++++ Records provided

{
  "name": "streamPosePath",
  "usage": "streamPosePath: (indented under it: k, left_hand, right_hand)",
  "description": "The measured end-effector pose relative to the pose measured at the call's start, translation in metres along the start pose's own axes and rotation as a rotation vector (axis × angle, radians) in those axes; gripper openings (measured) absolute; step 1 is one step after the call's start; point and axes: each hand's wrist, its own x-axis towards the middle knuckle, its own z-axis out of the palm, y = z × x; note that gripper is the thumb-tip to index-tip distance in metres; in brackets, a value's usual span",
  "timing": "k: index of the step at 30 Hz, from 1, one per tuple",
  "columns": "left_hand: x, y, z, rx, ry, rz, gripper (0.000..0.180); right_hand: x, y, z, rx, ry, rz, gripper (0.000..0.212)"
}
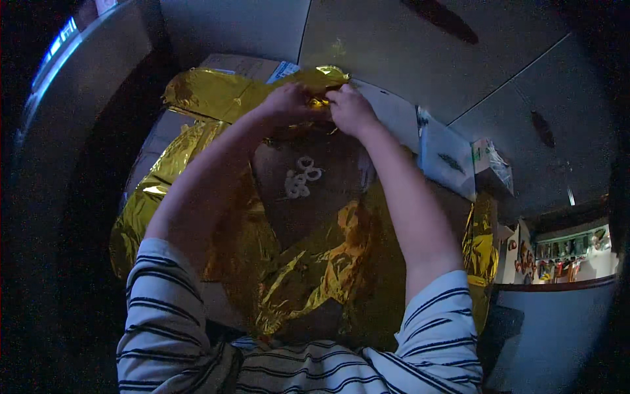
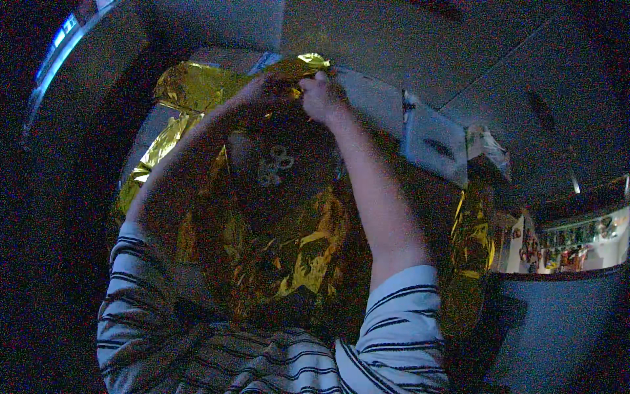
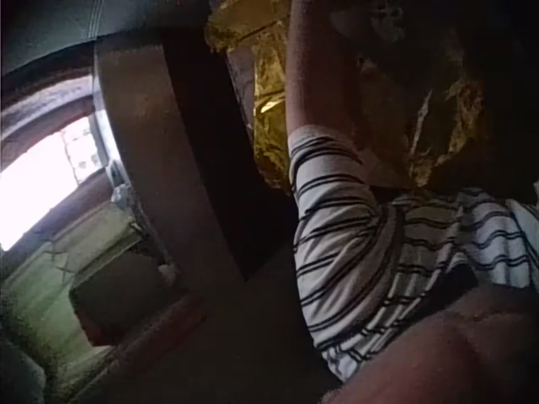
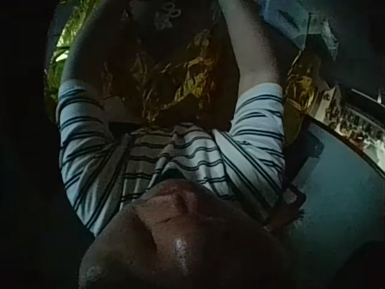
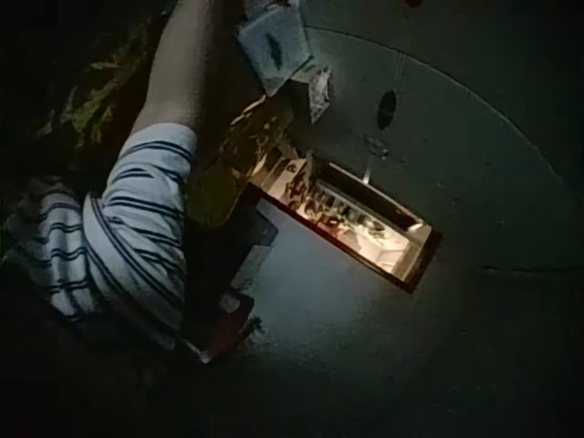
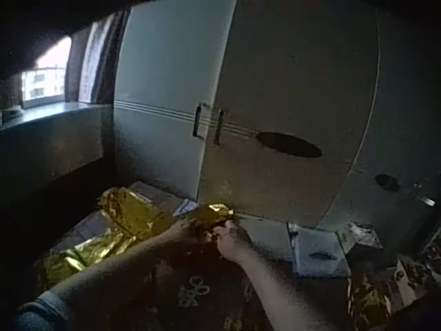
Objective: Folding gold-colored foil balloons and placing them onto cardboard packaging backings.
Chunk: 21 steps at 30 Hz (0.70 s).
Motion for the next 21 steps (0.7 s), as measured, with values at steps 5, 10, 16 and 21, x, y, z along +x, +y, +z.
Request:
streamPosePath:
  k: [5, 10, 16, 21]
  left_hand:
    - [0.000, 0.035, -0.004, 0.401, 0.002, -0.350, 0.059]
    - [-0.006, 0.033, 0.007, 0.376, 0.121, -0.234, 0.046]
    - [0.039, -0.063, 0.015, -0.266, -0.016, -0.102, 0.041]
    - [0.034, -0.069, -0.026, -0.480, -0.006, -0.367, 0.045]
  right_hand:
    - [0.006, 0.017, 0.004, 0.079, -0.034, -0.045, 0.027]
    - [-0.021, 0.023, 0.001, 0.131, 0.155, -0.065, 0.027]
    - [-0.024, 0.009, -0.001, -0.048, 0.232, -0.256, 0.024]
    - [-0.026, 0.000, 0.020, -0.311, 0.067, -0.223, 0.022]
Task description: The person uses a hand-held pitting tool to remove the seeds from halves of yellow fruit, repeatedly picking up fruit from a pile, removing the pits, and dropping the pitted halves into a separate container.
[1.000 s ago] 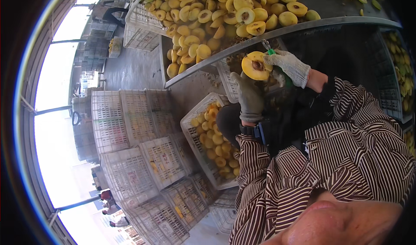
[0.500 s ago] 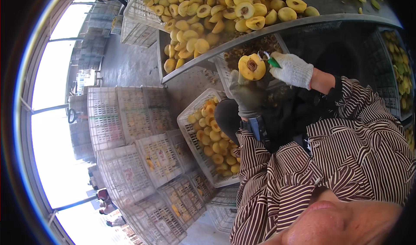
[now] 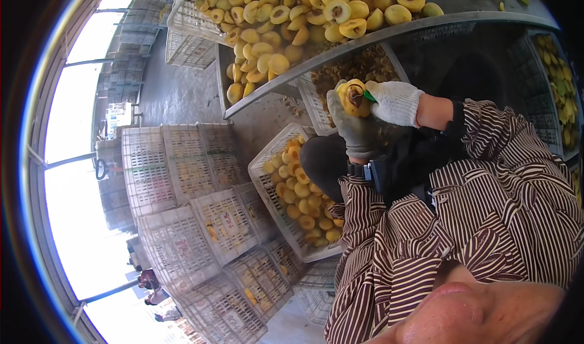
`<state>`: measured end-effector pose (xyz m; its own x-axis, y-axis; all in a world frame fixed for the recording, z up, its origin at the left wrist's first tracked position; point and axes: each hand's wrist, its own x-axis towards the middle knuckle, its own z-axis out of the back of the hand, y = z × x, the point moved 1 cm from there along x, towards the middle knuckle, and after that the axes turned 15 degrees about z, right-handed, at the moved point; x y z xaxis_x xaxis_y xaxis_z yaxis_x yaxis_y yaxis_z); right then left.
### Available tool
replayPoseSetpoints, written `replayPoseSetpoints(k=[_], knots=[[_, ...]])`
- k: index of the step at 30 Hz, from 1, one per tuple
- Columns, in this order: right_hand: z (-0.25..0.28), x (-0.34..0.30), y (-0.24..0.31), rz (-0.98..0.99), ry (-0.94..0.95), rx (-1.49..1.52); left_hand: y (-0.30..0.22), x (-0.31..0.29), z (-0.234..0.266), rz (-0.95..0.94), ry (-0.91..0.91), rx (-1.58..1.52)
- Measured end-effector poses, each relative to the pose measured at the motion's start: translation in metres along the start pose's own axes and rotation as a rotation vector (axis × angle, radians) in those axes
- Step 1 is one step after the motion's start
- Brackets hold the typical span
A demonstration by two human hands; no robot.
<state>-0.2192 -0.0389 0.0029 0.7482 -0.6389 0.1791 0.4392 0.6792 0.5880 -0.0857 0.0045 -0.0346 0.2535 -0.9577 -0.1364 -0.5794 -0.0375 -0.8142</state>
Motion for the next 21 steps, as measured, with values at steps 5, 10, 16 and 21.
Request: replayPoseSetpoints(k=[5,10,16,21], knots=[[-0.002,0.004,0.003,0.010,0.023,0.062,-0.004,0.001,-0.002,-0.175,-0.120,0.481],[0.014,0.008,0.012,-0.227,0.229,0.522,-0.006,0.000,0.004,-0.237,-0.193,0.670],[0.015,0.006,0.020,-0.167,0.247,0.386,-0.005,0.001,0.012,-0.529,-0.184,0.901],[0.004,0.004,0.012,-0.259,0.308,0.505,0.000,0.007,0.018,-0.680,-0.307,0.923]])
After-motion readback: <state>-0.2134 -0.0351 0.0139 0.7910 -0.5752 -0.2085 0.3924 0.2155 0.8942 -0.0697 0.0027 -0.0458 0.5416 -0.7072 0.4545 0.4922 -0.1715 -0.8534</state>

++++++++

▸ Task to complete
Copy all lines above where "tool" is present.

▸ Written solution
Task description: The person uses a hand-held pitting tool to remove the seeds from halves of yellow fruit, repeatedly picking up fruit from a pile, removing the pits, and dropping the pitted halves into a separate container.
### Available tool

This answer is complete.